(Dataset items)

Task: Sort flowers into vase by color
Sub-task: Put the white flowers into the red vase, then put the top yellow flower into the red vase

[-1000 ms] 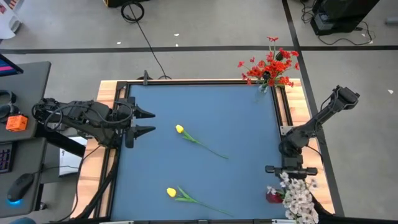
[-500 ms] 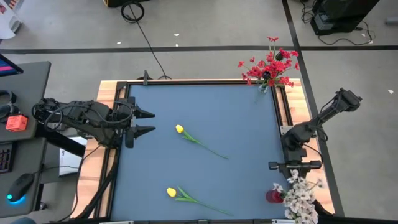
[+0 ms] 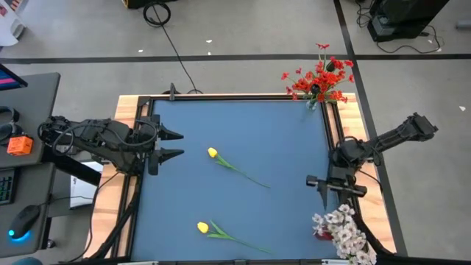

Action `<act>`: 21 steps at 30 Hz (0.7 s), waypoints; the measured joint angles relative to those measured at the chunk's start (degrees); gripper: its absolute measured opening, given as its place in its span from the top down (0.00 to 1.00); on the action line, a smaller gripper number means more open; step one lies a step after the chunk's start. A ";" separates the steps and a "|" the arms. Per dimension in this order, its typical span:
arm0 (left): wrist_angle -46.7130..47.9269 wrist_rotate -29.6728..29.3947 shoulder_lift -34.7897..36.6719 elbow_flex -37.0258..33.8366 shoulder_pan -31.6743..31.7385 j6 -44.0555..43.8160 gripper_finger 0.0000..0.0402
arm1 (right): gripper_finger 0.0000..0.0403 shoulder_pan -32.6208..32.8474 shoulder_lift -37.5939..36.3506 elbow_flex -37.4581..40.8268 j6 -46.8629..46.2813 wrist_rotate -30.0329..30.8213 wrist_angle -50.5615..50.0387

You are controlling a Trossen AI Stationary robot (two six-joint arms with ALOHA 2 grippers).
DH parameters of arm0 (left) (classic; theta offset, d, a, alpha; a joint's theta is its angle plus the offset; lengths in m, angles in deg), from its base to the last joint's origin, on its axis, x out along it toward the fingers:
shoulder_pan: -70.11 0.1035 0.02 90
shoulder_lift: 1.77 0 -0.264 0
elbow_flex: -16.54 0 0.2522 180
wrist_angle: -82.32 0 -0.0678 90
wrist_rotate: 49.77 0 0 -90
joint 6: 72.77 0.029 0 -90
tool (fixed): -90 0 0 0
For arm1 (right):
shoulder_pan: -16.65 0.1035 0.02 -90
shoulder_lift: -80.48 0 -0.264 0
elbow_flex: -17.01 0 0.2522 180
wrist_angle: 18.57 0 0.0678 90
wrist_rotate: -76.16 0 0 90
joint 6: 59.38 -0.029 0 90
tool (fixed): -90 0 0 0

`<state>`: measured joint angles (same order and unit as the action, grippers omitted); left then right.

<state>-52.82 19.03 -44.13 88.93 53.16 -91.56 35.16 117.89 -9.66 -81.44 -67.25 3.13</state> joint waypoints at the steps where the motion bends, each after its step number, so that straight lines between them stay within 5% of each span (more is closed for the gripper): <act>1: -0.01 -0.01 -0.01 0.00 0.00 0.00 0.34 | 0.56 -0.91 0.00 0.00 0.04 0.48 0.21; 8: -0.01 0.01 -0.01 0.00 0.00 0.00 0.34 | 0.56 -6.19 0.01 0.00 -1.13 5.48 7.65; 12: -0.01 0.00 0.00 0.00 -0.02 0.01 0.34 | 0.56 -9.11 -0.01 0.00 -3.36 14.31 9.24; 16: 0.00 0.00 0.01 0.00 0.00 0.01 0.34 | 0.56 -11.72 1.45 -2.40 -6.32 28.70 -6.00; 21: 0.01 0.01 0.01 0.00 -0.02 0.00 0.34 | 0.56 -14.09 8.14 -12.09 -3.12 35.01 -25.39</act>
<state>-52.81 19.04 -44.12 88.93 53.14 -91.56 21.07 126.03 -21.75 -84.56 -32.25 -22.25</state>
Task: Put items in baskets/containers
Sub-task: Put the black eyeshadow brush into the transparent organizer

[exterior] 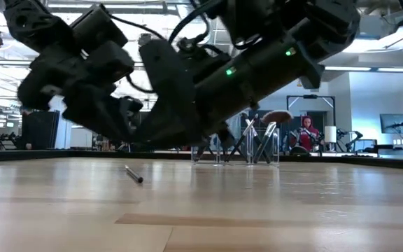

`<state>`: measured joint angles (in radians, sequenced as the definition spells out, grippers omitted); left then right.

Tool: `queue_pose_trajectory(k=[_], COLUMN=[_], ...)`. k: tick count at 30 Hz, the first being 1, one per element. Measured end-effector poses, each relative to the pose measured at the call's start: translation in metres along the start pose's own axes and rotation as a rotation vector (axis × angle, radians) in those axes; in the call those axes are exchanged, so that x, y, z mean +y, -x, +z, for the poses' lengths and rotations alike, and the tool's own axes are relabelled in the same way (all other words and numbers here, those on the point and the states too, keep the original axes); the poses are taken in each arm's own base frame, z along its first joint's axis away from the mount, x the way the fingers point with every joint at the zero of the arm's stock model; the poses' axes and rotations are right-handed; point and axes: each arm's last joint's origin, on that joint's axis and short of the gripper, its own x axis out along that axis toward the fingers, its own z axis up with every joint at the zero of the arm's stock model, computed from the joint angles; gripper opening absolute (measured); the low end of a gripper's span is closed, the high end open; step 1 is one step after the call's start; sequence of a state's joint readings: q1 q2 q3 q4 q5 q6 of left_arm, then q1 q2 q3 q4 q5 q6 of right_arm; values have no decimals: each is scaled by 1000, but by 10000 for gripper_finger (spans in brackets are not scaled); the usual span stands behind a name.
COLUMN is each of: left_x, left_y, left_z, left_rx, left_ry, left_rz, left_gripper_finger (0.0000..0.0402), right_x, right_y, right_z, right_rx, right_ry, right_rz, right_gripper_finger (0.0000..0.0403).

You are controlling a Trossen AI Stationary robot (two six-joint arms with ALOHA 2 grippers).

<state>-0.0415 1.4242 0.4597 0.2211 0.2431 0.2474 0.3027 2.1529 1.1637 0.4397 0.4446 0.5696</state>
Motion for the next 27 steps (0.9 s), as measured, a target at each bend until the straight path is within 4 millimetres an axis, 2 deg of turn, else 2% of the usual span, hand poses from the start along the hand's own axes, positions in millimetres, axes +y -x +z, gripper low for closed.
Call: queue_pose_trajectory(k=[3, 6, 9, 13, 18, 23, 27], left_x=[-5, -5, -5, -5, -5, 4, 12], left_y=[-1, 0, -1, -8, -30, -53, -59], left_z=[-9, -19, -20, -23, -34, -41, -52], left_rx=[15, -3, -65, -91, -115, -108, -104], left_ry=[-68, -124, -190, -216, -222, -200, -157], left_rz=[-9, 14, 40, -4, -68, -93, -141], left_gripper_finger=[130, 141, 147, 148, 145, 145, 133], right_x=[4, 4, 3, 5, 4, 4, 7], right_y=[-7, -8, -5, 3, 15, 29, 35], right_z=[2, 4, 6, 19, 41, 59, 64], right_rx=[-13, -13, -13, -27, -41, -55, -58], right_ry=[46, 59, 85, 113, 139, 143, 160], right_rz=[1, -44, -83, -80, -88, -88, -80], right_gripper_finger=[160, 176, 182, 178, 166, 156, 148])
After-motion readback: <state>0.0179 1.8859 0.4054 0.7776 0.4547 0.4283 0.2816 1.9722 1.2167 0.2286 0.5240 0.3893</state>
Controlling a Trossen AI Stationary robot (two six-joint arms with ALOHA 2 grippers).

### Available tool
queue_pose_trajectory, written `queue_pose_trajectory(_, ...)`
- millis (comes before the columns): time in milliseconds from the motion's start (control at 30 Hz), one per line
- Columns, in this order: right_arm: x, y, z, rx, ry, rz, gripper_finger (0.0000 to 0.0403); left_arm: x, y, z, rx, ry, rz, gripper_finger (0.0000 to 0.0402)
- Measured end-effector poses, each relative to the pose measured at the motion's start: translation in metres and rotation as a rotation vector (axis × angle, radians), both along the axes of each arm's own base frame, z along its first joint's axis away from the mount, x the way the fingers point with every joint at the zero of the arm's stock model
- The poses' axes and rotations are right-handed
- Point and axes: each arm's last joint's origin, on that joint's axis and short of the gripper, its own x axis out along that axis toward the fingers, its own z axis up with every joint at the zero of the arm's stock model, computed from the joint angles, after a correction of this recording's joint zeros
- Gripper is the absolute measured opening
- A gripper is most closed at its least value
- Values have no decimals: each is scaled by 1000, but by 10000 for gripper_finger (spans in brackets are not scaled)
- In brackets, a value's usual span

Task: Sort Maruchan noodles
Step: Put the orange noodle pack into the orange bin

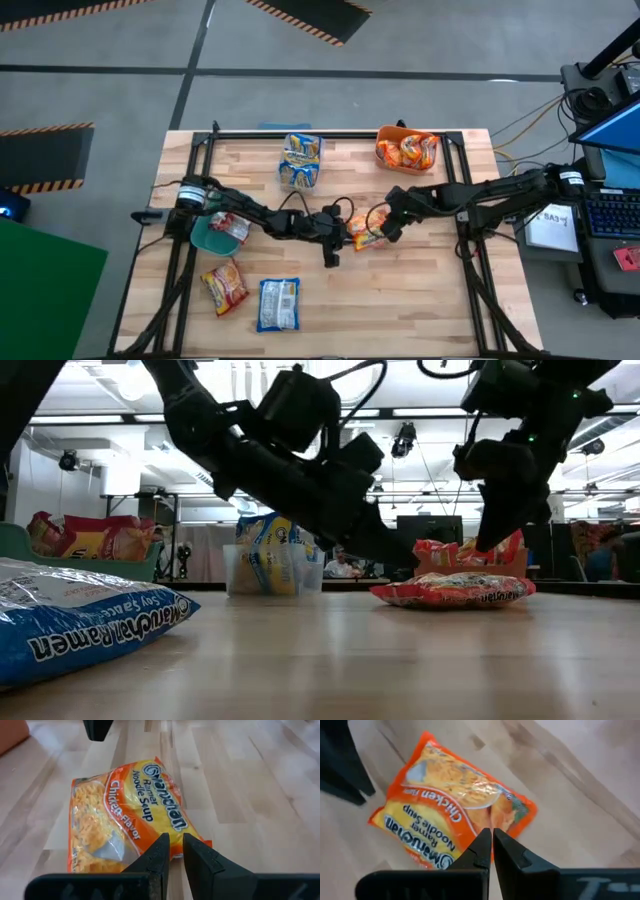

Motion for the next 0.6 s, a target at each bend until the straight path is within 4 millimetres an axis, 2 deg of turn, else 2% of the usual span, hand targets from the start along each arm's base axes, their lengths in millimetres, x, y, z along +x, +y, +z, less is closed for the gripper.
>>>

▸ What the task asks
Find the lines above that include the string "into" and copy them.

▸ Solution for this exercise
Task: Sort flowers into vase by color
Sub-task: Put the white flowers into the red vase, then put the top yellow flower into the red vase
Sub-task: Put the black eyeshadow brush into the transparent organizer
Step: Put the orange noodle pack into the orange bin

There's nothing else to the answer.